Can Objective Metrics Replace the Human Eye?
Can Objective Metrics replace the “Gifted” Human eye when evaluating video quality? In short – no – but they have an important purpose. Formal Subjective Video Analysis is costly, time consuming, and difficult to be used regularly. Objective Metrics act as important evidence; while Subjective Analysis is the confirmation.
Over recent decades, the role of video images has grown steadily. Advances in technologies underlying the capture, transfer, storage, and display of images have created situations where communicating by means of video images has become economically feasible. More importantly, video images are in many situations an extremely efficient way of communicating as witnessed by the proverb “a picture is worth a 1000 words.”
Notwithstanding these technological advances, the current state of the art requires many compromises. Examples of these compromises are temporal resolution versus noise, spatial resolution versus image size, and luminance/color range versus gamut. These choices affect the video quality of the reproduced images. To make optimal choices, it is necessary to have knowledge about how particular choices affect the impression of the viewer. This is the central question of all video quality analysis research.
Video quality analysis research can be divided into two approaches:
Video Clarity introduced ClearView to aid in Subjective Video Quality Analysis; while providing Objective Tools, which mimic the human visual system.
A group of human subjects is invited to judge the quality of video sequences under defined conditions. Several recommendations are found in ITU-R BT.500.10 “Methodology for Subjective Assessment of the quality of Television Pictures” and ITU-T P.9210 “Subjective Video Quality Assessment methods for Multimedia Applications. The methods are summarized here.

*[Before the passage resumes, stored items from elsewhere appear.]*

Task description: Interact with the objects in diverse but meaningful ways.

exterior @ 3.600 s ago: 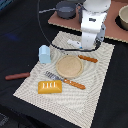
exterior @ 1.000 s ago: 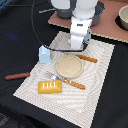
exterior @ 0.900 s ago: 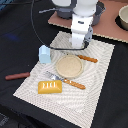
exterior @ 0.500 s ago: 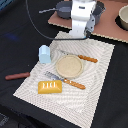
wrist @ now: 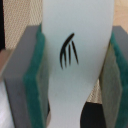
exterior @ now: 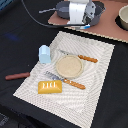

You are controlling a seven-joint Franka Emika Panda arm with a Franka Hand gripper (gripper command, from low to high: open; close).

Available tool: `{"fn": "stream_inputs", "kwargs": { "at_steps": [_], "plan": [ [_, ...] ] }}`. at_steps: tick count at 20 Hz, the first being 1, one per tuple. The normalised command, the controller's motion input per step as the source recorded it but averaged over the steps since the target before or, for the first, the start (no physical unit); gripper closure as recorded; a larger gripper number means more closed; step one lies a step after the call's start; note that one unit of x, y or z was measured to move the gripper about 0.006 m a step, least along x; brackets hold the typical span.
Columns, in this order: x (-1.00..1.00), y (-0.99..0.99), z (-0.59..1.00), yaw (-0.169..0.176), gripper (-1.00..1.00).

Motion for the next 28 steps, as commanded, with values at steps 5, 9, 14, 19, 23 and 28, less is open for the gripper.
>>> {"fn": "stream_inputs", "kwargs": {
  "at_steps": [5,9,14,19,23,28],
  "plan": [
    [-0.91,0.33,-0.14,0.0,1.0],
    [-0.85,0.07,-0.1,-0.001,1.0],
    [-0.89,-0.03,-0.18,-0.015,1.0],
    [-0.86,-0.15,-0.28,-0.053,1.0],
    [-0.88,-0.16,-0.38,-0.059,1.0],
    [-0.93,-0.16,-0.49,-0.054,1.0]
  ]
}}
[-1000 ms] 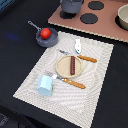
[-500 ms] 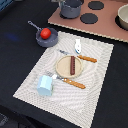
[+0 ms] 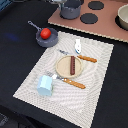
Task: Interact with the objects in diverse but meaningful ways.
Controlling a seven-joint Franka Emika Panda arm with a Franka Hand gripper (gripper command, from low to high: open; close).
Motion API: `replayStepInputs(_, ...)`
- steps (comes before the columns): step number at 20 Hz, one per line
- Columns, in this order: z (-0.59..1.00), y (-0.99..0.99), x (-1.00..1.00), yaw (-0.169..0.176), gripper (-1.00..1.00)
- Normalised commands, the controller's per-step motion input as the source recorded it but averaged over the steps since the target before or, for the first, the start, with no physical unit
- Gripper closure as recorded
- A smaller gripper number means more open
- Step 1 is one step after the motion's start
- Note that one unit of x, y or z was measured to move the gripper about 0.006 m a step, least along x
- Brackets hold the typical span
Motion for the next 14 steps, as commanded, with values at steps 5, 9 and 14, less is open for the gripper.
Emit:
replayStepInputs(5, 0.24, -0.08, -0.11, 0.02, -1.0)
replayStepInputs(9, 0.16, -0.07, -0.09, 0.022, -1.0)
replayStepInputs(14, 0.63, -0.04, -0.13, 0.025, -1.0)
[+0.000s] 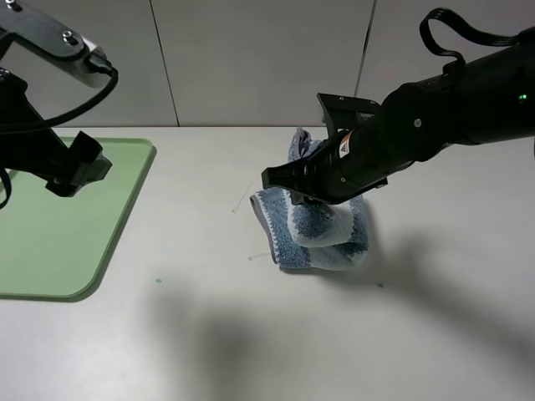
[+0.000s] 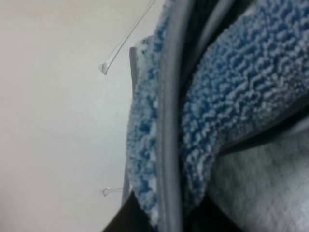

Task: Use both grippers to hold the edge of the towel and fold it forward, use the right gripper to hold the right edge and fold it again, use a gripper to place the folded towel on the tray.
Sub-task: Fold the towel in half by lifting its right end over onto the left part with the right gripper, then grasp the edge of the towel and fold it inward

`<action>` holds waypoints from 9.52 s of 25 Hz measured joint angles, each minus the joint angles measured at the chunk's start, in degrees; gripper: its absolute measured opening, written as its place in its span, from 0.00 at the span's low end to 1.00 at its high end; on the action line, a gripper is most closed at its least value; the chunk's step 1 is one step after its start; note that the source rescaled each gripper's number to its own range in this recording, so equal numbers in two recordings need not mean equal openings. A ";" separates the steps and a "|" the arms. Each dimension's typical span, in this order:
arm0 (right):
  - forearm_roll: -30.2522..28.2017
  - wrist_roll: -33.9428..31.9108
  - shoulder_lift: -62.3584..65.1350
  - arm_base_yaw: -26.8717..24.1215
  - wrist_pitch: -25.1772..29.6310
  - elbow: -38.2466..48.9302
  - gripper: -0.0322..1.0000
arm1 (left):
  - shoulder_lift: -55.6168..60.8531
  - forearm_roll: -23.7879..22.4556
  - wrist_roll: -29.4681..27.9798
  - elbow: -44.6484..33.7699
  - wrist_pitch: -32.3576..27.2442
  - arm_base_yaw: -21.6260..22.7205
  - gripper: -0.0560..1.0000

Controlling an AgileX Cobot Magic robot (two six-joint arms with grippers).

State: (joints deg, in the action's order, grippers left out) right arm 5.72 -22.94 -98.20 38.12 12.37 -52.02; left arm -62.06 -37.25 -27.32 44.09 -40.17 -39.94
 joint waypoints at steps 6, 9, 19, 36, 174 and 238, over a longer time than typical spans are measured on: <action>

The main subjective quality methods are Degradation Category Rating (DCR), Pair Comparison (PC) and Absolute Category Rating (ACR). The human subjects are shown two sequences (reference and processed) and are asked to assess the overall quality of the processed sequence with respect to the reference sequence. The test is divided into multiple sessions and each session should not last more than 30 minutes. For every session, several dummy sequences are added, which are used to train the human subjects and are not included in the final score. The subjects score the processed video sequence on a scale (from 0 to 5 or 9) corresponding to their mental measure of the quality – this is termed Mean Observer Score (MOS).
Four serious drawbacks of this approach are:
- The setup is difficult – rooms need to be secure, displays calibrated, etc.
- Human subjects must be selected, screened and paid
- It is difficult to assess why one video sequences was selected over another due to the Subjective nature of the test
- Even though a wide variety of possible methods and test parameters can be considered, only a small fraction of the possible design decisions can be investigated due to the time consuming procedure.
All of this being said, Subjective Video Analysis is the only accurate assessment of Video Quality as seen by a group of Observers (aka: the customers).
Subjective Video Analysis is only applicable for development and evaluation purposes; it does not lend itself to operational monitoring, production line testing, trouble shooting, or equipment specific repeatable measurements. The need for Objective Video Quality Testing arose from the need for quantitative, repeatable video analysis.
Objective Metrics build models that describe the influences of several physical image characteristics on video quality, usually through a set of video attributes thought to determine video quality. When the influence of a set of design choices on physical video characteristics is known, then models can predict video quality. The models express video quality in terms of visible distortions, or artifacts introduced during the design process. Examples of typical distortions include flickering, blockiness, noisiness, or color shifts.
Three methods exist for Objective Video Quality Testing:
- Full Reference: testing when the “reference” and “processed” videos are both present
- No Reference: testing when only the “processed” video is present
- Reduced Reference: testing when information about the “reference” and “processed” videos are present, but not the actual video sequences.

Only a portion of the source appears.